EXTRACTED RECORDS:
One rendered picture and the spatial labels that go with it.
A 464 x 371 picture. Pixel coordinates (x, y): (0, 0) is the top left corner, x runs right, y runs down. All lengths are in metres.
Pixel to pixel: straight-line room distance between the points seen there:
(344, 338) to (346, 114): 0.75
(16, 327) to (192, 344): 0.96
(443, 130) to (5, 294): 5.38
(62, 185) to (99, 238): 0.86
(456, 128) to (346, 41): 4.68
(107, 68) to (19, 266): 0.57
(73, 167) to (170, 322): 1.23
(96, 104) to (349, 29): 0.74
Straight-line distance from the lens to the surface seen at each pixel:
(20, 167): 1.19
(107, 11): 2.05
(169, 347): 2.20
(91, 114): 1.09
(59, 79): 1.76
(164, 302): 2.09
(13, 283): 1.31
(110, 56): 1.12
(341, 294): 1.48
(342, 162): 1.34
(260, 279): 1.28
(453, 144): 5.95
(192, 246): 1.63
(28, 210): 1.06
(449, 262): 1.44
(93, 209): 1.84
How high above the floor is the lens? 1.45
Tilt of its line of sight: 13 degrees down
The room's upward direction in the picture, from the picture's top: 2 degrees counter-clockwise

* * *

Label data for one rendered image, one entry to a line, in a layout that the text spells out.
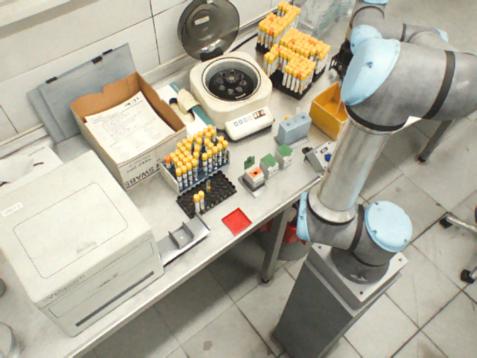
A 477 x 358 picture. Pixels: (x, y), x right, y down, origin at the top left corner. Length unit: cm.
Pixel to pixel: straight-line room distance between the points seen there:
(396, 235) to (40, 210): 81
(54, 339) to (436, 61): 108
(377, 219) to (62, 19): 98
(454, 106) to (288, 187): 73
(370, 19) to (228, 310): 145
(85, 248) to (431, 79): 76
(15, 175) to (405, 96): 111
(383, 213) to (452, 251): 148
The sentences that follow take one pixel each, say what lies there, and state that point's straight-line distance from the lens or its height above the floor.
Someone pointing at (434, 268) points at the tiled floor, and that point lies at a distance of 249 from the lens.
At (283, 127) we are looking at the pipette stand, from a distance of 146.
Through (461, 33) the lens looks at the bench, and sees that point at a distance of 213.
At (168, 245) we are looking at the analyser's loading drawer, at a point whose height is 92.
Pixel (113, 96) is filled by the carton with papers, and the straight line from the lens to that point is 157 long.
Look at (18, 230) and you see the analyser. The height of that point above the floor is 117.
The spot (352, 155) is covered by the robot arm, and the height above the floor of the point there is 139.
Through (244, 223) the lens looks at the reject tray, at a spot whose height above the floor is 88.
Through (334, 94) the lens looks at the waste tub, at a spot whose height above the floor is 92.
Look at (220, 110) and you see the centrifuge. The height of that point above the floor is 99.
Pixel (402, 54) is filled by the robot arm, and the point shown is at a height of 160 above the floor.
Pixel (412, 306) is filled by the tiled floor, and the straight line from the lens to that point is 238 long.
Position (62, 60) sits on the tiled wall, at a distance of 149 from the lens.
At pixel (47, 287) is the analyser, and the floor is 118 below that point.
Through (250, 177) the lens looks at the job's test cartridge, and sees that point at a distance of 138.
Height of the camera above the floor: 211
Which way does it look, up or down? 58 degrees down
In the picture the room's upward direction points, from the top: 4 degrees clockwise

TASK PROMPT:
Going down the listing above, begin printing at the line with "One rendered picture" and finish with the line with "(62, 185) to (99, 238): 0.86", exactly as they appear.

RESULT:
One rendered picture and the spatial labels that go with it.
A 464 x 371 picture. Pixel coordinates (x, y): (0, 0) is the top left corner, x runs right, y runs down. All lengths are in metres.
Pixel to pixel: straight-line room distance between the points seen there:
(344, 338) to (346, 114): 0.75
(16, 327) to (192, 344): 0.96
(443, 130) to (5, 294): 5.38
(62, 185) to (99, 238): 0.86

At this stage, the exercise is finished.